El proceso de curación común, al jamón serrano y al jamón ibérico, tiene tiempos diferentes, el ibérico necesita al menos dos años para adquirir una maduración de calidad y adquirir la mención más alta de gran reserva. Los ibéricos con menos tiempo son los jamones de bodega con entre 9 y 12 meses de maduración. El etiquetado puede ser un gran atajo para conocer la pieza.

Denominaciones y fases de curación

El jamón ibérico conocido como jamón reserva debe madurar por un periodo de doce a quince meses, es de calidad máxima y tiene un peso promedio de siete kilos por pieza. Mientras que el jamón serrano necesita sólo de doscientos diez días (siete meses) para alcanzar la maduración ideal.

Fase de salazón

El proceso de curación que determina la excelencia en la calidad del jamón, inicia con la fase de salazón, la cual básicamente como su nombre lo refiere, es el paso donde se cubren las piezas del cerdo con sal común y corriente.

Sin embargo, es necesario hacer la salazón en un ambiente ideal de la cámara de salado, con condiciones oportunas de temperatura entre 0° y 4 grados, humedad de entre 75% y 95% y adecuada ventilación para evitar el desarrollo de microorganismos o que el jamón se deseque de manera extrema. También, evitan que la sal penetre al interior de la pieza.

Fase de post salado

Luego de culminar con el proceso de salado, las piezas son sacadas de la cámara para ser colgadas en las cámaras donde tanto la sal como los nitrificantes se introducen en el interior de cada pieza de forma homogénea, otro paso que también evita la formación de microbios.

En esta fase que puede prolongarse por unos cuarenta días, se canalizan los procesos bioquímicos de hidrólisis, los cuales aportan el rico sabor y aroma tan particulares del jamón ibérico y también, al jamón serrano.

Fase de secado

La fase de secado en su primer paso, brinda un tratamiento a cada pieza de jamón para reducirle la cantidad de agua a cada paleta. Luego, se realiza el sudado mediante la fusión natural de sus piezas grasas y su tejido más gordo. De hecho en los primeros días de la anterior fase se da un secado a temperaturas muy bajas y con una humedad relativa para difuminar la sal en la carne.

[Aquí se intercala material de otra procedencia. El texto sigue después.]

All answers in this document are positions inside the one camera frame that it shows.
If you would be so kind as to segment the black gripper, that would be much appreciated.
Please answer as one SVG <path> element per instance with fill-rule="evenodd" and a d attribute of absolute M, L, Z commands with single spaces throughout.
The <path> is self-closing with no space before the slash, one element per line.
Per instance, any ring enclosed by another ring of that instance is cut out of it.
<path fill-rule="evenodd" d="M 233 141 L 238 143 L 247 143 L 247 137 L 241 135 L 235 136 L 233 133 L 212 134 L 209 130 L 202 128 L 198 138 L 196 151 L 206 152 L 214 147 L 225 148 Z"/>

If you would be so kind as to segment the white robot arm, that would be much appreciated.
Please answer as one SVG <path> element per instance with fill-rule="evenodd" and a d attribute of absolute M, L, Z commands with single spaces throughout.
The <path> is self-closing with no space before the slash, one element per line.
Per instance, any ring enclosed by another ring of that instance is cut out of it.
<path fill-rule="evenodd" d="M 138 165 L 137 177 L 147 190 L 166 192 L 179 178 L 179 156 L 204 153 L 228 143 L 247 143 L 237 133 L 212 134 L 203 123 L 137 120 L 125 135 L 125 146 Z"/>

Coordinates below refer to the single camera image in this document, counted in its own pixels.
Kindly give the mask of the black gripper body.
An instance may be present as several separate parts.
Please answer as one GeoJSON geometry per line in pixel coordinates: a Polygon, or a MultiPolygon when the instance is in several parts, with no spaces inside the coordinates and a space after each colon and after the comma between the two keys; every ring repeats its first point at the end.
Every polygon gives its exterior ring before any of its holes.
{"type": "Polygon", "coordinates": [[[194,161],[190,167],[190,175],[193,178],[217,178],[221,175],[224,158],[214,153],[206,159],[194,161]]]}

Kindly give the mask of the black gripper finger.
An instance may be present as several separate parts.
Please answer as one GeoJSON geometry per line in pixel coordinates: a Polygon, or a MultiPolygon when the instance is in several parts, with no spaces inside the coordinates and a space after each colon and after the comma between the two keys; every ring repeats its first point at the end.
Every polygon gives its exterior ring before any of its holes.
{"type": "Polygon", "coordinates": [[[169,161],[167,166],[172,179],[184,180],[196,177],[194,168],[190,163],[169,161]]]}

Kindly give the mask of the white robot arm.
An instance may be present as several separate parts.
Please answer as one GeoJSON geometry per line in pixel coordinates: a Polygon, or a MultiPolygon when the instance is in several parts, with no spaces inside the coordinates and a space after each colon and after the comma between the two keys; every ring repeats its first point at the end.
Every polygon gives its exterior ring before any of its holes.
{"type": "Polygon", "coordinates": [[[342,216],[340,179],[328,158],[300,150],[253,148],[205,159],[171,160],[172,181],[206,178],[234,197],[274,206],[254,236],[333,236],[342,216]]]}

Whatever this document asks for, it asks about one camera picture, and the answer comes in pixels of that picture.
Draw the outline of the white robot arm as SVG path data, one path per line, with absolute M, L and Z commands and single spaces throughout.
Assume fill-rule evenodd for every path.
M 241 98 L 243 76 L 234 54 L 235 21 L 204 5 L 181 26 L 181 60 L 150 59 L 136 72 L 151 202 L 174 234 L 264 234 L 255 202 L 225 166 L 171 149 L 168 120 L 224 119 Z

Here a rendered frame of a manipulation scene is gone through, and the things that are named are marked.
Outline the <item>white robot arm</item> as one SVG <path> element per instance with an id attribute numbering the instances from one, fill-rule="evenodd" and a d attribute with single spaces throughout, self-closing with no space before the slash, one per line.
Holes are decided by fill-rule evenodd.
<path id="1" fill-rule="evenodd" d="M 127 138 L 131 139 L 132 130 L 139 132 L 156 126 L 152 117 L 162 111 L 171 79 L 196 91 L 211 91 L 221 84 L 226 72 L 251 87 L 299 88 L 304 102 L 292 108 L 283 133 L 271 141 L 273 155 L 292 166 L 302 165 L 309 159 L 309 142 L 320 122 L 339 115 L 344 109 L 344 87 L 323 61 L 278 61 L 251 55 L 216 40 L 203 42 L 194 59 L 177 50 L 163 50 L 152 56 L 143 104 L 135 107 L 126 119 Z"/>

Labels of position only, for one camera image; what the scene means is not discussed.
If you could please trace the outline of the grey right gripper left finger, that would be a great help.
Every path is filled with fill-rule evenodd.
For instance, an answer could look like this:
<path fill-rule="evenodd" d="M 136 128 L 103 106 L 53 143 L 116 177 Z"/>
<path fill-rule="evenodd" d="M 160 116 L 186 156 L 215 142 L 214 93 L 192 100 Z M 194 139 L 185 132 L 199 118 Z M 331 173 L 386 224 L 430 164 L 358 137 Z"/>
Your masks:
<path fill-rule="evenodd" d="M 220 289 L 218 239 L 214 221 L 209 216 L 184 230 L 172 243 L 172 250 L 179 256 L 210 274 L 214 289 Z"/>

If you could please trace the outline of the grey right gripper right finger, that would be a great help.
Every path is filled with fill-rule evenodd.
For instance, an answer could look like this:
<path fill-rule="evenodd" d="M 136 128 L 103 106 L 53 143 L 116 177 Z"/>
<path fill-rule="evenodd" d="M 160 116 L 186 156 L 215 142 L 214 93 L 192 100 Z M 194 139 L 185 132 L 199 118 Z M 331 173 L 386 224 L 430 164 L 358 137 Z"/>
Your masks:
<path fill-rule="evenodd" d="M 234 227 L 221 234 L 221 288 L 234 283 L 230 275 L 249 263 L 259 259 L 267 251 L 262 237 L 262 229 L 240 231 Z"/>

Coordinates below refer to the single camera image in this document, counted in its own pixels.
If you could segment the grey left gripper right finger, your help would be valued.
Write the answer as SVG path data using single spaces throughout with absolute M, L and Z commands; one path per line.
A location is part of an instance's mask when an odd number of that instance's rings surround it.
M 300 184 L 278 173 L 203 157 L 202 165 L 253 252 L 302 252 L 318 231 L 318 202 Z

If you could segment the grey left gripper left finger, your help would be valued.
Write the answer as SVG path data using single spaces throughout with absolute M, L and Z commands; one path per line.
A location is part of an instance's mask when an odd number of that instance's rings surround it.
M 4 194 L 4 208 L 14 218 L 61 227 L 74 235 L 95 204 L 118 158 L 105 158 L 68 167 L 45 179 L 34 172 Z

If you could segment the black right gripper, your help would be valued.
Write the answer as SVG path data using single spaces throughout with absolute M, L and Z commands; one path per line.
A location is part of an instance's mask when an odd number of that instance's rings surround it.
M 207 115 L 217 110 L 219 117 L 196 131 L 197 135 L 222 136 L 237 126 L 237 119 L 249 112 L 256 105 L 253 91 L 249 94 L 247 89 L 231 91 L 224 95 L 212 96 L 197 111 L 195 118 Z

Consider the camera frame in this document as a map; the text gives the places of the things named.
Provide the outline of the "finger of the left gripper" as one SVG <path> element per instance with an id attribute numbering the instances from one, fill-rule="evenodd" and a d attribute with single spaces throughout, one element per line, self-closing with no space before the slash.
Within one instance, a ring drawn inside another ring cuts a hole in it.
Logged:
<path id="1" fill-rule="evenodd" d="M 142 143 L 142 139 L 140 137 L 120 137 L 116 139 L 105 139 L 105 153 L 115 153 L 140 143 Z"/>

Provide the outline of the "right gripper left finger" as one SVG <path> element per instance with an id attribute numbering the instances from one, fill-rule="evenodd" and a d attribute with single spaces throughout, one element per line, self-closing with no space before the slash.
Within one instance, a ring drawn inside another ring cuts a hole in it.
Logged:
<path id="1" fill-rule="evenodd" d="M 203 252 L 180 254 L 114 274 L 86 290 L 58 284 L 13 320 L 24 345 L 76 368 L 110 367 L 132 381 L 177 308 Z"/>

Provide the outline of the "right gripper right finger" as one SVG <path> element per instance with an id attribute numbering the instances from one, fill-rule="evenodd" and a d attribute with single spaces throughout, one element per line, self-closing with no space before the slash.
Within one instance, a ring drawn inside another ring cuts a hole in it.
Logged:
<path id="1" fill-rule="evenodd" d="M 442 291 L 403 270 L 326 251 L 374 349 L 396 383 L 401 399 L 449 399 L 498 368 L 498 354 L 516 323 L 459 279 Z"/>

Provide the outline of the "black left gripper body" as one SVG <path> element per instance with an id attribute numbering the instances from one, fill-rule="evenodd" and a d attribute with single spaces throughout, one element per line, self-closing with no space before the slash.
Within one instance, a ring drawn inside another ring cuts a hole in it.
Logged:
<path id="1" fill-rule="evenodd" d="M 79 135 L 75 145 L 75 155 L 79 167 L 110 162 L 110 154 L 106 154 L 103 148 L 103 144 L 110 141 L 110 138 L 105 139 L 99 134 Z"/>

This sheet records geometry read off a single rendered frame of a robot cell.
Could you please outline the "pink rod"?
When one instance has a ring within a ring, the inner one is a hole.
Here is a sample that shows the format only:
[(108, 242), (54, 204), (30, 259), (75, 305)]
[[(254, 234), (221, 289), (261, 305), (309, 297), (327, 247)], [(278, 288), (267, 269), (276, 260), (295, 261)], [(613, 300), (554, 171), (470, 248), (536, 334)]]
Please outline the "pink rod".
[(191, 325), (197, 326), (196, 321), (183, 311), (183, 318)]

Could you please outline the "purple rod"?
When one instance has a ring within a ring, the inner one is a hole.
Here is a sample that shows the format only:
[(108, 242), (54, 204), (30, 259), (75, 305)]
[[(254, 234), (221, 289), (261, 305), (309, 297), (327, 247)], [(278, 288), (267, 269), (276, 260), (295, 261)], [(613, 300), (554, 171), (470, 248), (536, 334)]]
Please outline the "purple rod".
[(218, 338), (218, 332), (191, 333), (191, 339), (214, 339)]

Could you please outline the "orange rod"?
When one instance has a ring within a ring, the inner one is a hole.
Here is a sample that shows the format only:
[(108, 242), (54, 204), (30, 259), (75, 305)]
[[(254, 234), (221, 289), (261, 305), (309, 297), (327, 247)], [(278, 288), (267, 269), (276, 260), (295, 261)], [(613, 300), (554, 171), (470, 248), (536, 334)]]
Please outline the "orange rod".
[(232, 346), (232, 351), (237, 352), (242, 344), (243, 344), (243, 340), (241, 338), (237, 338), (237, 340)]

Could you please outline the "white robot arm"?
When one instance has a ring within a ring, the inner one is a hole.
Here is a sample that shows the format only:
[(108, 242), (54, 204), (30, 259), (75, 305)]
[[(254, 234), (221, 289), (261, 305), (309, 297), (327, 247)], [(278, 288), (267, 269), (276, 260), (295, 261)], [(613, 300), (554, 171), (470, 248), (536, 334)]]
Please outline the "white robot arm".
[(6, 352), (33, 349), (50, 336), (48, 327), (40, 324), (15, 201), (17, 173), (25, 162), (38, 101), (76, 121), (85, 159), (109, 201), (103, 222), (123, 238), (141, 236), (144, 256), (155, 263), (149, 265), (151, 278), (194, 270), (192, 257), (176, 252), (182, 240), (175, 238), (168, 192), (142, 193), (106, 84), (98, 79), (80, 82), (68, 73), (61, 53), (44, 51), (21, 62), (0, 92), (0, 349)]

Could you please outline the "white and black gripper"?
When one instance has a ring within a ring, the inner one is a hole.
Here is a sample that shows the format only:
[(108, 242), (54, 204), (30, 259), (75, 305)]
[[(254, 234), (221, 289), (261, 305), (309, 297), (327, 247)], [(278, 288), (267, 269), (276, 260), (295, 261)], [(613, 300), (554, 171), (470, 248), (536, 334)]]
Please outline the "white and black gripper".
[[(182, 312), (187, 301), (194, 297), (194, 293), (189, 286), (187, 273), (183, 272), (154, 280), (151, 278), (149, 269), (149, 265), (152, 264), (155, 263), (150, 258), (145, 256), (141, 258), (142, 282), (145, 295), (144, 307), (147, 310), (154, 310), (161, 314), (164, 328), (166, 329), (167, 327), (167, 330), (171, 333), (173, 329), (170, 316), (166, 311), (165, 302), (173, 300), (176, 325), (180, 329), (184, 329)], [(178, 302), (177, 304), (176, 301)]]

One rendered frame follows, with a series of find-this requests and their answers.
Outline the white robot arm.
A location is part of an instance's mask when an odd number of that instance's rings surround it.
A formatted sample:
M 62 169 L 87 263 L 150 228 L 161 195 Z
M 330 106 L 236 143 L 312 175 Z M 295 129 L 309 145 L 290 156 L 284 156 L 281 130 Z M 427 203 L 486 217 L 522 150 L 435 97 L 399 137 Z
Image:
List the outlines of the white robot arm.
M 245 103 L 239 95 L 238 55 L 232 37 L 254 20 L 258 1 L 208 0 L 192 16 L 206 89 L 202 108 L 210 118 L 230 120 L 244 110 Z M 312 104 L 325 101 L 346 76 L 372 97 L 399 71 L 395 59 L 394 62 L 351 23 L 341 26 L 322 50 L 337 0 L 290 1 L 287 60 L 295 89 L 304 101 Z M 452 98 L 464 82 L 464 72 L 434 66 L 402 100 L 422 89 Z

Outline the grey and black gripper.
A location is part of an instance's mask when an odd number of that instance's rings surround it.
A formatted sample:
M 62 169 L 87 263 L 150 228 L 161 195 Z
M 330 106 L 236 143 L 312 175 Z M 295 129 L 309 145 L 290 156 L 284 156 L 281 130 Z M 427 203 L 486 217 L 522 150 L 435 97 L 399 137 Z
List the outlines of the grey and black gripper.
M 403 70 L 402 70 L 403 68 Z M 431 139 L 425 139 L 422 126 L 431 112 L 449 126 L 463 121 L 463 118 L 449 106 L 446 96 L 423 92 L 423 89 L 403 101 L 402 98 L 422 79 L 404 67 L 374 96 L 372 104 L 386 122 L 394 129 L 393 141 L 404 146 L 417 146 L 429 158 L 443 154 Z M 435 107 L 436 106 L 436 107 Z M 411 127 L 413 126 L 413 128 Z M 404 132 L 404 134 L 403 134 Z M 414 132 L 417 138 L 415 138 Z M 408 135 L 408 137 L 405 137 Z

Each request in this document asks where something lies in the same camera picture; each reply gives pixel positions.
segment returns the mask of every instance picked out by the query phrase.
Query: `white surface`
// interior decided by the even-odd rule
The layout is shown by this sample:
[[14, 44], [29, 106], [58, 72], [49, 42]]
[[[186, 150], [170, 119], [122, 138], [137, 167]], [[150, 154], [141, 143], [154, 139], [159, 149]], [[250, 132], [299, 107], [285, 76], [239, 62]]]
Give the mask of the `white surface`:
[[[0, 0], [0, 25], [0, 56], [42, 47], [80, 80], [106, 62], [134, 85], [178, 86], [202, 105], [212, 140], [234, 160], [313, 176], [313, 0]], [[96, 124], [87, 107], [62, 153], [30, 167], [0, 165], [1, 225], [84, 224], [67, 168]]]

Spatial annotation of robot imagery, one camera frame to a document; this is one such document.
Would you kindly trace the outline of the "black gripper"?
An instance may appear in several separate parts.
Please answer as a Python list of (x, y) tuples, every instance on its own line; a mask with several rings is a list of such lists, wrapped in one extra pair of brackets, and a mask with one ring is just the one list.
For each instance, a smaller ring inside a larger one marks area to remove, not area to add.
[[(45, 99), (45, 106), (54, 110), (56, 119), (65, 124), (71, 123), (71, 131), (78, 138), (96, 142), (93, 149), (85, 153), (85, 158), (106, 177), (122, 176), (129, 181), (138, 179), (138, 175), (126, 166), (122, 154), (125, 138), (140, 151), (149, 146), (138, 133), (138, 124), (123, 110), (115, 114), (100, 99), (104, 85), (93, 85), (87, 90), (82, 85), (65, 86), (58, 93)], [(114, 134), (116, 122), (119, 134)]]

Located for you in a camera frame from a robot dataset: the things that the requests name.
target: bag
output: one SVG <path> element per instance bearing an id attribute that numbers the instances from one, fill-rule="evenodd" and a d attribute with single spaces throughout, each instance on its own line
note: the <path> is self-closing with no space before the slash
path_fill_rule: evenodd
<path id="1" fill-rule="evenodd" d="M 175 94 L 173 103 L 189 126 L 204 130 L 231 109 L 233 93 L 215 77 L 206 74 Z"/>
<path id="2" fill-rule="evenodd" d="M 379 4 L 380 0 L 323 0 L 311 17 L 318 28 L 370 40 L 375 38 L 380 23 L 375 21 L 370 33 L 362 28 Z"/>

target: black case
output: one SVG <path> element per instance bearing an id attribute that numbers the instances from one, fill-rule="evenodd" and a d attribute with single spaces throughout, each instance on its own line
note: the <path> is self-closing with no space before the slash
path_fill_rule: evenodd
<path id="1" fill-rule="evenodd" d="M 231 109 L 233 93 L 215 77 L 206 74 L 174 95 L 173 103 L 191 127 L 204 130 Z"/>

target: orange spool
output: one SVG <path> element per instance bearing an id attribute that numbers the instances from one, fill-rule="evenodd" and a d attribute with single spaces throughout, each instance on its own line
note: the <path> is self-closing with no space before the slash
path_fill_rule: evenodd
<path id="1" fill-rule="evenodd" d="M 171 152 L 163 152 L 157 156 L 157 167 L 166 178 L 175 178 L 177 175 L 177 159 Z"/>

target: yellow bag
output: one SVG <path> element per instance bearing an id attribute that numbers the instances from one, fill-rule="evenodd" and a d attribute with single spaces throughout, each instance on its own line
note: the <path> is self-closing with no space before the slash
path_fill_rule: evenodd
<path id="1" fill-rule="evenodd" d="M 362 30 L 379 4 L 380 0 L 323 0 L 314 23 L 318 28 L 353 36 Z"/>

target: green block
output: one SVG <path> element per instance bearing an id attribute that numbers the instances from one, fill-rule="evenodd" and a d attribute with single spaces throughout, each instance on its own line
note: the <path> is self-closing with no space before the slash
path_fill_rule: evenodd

El secado en su segundo paso, consiste en la deshidratación lenta del producto con un sudado de las partes grasas del jamón y el aumento leve de la temperatura, la cual es controlada por el nivel de humedad por un mes. Es una fase donde se puede secar el jamón en una bodega o controlando que su temperatura no suba de 34° y que su humedad varíe entre el 60% y 80%.

Fase de envejecimiento

El envejecimiento es la fase del proceso de curación del jamón que asegura su calidad en su sabor, color, textura y aroma, por ello las condiciones de temperatura son controladas en la bodega natural para que cada pieza alcance su calidad máxima, bien sea en jamón paleta ibérica gran reserva, jamón paleta curada, jamón serrano o jamón ETG.